Cult Cinema: The Sands of Kurobe (1968)

Courtesy of Mifune Productions, Inc.
The Sea is Watching director Ken Kumai’s gargantuan three-hour spanning historical drama The Sands of Kurobe about engineer Kitagawa (Toshiro Mifune) and his Sisyphean task of constructing the now world-famous Kurobe Dam which required miles of drilling a tunnel through the Japan Alps, is the biggest most gigantic Japanese cinema saga you’ve never seen let alone heard of.  Co-produced by Mifune’s own production company, the mega-epic unifying a star-studded cast including Takashi Shimura, Yujiro Ishihara and even Eiji Okada is an engineering drama about the uphill battles and obstacles encountered by Kitagawa and his team upon embarking on construction of the dam.

 
In 1951, the Kansai Electric Power Company sought to provide power to the Kansai region of Japan.  Hand picked for the task of engineering a tunnel to transport materials for the construction of the hydroelectric dam is Kitagawa (Mifune) who initially declines realizing the insurmountable nature of the job but then bites his lip and hastily agrees.  After accepting, the film chronicles the formulation of Kitagawa’s construction team and research of the site intended to create the tunnel.  From here, it becomes an endurance through all manner of unforeseeable disasters befalling the crew including a flash flood that looks downright dangerous for the actors/stuntmen to have participated in.
 
Like Herzog’s Fitzcarraldo, engineer Kitagawa within the framework of the story is seen engaged in a kind of David vs.

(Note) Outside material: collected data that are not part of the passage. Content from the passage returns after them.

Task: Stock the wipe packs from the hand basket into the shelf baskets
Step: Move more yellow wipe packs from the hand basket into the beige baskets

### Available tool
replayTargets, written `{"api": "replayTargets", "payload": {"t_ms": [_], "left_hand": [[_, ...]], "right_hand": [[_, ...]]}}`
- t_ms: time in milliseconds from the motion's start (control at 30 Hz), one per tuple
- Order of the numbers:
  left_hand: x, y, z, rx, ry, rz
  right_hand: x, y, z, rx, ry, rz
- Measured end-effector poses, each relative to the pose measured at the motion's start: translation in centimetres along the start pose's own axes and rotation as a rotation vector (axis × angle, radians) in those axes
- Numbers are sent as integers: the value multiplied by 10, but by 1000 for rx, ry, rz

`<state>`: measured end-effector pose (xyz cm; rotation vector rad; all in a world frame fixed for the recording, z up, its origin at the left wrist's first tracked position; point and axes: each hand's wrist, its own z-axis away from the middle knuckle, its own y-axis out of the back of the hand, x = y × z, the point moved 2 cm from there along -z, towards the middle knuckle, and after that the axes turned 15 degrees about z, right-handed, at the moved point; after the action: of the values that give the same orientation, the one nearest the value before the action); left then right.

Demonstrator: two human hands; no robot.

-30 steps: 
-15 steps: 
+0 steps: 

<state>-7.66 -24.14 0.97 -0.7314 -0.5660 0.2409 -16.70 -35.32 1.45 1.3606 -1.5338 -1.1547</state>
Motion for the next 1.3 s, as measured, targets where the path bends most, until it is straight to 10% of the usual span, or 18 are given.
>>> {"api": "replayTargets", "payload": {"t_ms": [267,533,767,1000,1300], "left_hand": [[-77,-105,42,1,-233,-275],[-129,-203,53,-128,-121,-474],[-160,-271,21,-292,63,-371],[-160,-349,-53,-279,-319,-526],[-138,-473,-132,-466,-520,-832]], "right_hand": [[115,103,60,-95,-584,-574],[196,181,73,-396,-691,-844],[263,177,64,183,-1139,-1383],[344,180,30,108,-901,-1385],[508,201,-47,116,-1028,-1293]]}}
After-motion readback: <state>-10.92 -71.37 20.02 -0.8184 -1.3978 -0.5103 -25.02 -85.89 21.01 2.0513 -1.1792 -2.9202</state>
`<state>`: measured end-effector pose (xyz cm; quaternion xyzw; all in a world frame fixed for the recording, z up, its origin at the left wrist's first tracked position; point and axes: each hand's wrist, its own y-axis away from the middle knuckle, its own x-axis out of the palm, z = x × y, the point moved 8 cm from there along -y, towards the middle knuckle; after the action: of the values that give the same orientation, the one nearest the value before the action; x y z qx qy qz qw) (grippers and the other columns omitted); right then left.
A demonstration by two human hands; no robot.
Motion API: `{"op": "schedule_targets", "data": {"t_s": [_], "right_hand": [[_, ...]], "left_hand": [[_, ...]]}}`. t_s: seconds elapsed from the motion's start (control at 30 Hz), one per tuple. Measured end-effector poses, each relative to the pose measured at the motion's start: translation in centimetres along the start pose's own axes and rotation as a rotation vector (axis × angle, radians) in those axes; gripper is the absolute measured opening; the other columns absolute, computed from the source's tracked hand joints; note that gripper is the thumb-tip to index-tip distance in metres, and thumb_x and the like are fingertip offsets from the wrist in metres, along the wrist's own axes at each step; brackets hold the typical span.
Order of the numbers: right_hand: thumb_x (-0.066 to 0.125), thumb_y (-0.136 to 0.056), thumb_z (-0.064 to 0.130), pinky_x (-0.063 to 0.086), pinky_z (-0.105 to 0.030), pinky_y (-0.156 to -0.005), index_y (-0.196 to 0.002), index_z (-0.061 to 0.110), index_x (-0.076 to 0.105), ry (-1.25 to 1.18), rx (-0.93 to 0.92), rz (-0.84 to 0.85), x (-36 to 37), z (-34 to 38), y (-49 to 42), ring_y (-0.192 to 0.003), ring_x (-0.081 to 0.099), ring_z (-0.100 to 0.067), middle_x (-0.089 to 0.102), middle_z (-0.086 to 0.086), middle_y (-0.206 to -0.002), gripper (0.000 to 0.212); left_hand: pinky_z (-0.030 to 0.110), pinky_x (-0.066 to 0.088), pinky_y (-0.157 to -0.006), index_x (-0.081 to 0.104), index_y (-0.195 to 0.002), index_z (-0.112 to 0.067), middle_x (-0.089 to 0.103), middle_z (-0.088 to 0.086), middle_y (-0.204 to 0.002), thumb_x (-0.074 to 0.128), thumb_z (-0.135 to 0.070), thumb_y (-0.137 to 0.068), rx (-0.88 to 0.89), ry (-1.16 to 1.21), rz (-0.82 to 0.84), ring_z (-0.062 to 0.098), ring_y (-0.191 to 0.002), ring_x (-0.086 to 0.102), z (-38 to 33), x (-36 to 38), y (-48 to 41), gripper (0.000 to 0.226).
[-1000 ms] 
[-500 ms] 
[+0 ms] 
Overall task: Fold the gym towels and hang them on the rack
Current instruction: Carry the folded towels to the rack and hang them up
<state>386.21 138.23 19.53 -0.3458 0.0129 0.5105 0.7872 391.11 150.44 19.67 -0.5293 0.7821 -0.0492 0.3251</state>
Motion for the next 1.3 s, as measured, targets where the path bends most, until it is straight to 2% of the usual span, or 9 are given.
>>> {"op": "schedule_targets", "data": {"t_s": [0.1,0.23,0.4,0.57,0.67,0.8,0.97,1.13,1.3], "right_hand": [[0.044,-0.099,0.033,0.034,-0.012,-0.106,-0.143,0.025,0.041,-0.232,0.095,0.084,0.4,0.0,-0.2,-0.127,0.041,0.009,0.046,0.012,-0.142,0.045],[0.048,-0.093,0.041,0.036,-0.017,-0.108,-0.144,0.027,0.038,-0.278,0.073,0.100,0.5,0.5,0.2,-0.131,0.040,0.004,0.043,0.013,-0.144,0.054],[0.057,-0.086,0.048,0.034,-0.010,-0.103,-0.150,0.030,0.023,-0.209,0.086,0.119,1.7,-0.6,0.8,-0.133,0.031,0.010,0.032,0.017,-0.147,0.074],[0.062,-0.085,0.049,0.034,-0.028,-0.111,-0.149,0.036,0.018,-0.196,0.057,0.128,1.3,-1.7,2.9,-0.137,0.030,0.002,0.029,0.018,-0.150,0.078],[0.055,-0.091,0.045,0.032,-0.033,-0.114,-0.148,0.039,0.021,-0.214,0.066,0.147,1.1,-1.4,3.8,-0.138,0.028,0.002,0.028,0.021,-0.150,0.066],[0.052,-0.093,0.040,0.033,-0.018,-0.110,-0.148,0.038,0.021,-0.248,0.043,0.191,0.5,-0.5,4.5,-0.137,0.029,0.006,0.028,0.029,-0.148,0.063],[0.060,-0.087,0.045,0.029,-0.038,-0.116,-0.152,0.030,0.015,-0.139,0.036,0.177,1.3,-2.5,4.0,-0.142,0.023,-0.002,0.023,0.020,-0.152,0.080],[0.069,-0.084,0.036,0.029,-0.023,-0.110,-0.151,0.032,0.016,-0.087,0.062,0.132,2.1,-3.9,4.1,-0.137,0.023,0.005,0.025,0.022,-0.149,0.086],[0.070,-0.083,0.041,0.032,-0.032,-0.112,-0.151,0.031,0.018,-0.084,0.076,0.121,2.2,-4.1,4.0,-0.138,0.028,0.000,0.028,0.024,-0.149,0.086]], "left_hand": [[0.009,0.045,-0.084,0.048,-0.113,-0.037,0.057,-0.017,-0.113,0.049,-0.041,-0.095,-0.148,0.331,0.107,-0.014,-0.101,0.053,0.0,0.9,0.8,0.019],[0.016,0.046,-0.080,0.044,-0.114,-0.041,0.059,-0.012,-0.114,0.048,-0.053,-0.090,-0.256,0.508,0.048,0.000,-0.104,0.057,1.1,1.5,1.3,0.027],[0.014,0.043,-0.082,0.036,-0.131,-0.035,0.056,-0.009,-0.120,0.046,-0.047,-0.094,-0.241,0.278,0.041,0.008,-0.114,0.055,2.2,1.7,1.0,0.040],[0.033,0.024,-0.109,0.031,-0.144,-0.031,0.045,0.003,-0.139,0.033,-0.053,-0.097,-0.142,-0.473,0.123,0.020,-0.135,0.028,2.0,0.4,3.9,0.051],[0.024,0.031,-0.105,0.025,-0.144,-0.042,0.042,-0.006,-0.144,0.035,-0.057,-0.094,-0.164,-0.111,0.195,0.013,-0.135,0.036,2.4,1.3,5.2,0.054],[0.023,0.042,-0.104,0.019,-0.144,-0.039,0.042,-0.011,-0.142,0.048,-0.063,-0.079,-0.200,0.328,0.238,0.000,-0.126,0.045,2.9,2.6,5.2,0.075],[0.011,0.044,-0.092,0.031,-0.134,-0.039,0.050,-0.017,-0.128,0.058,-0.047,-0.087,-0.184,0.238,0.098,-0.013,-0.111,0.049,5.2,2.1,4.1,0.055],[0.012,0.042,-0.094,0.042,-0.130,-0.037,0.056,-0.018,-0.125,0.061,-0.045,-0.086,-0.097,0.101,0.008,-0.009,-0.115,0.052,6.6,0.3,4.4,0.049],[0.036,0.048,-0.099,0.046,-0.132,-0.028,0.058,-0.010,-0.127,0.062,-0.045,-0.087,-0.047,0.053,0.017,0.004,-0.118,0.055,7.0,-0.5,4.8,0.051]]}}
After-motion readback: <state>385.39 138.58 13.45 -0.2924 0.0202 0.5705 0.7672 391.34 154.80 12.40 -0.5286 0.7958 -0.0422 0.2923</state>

Goliath battle between himself, the increasing managerial pressures upon him to meet the target date, interpersonal difficulties with fellow managers and a daughter dying of Leukemia.  In addition to being something of a survivalist endurance test as Kitagawa and crew dare to achieve the seemingly impossible, The Sands of Kurobe also presents an incisive portrait of postwar Japan still in the throes of trying to reassert itself on the global stage after being beaten in the Second World War.  All the while, fellow investors start trying to cut corners as disgruntled workers start to rebel against Kitagawa. 

 
A testament to the dedication, innovation and sacrifices made by the crew (171 lives were lost in the construction of the dam), The Sands of Kurobe represents the uphill battle that resulted in one of the world’s largest and most famous hydropower sites.  Partially a disaster film as historical drama, partially a character study of Kitagawa and how he pressed on ahead through the mounting pressures and increasing dangers.  Mifune is, naturally, fantastic in the part and exudes prowess and command few Japanese actors of his time were ever capable of portraying.  While featuring many ensemble players, this story is basically Mifune’s though recurring scenes with fellow Seven Samurai actor Takashi Shimura will make a few dedicated fans of Asian cinema smile.
 
Shot in gorgeous panoramic widescreen by legendary The Man Who Skied Down Everest cinematographer Mitsuji Kanau, the film presents numerous epic vistas of the mountainous region before moving into a claustrophobic, suffocating pit drilling away endlessly for most of the rest of the movie.  Equally important is the sound design, softly aided by Toshiro Mayuzumi’s mournful and haunting score in between explosive sounds of cave ins and tons of water bursting through the walls and ceiling.  Many scenes, for dramatic effect, turn down the volume to total silence so you hear a character speaking quietly despite the scene taking place in the middle of a deafening deluge of water. 

 
Though a recreation of the building of the Kurobe Dam, watching The Sands of Kurobe with its death-defying stunt work, difficulties in the enclosed shooting and being drenched in water constantly from all sides feels at times literally like an ordeal both physical and psychological.  Mid-picture, after witnessing all Hell break loose again and again, like those involved in the construction of the dam you start to feel drained little by little.  By the time the film’s exultant victory presents itself, both we and the film’s heroes are spent and want to think nothing of the super dam we spent the last three hours being constructed.  However, also like Kitagawa in the film’s grandiose and staggeringly epic finale, we also can’t help but marvel at the accomplishment made by all that blood, sweat and tears.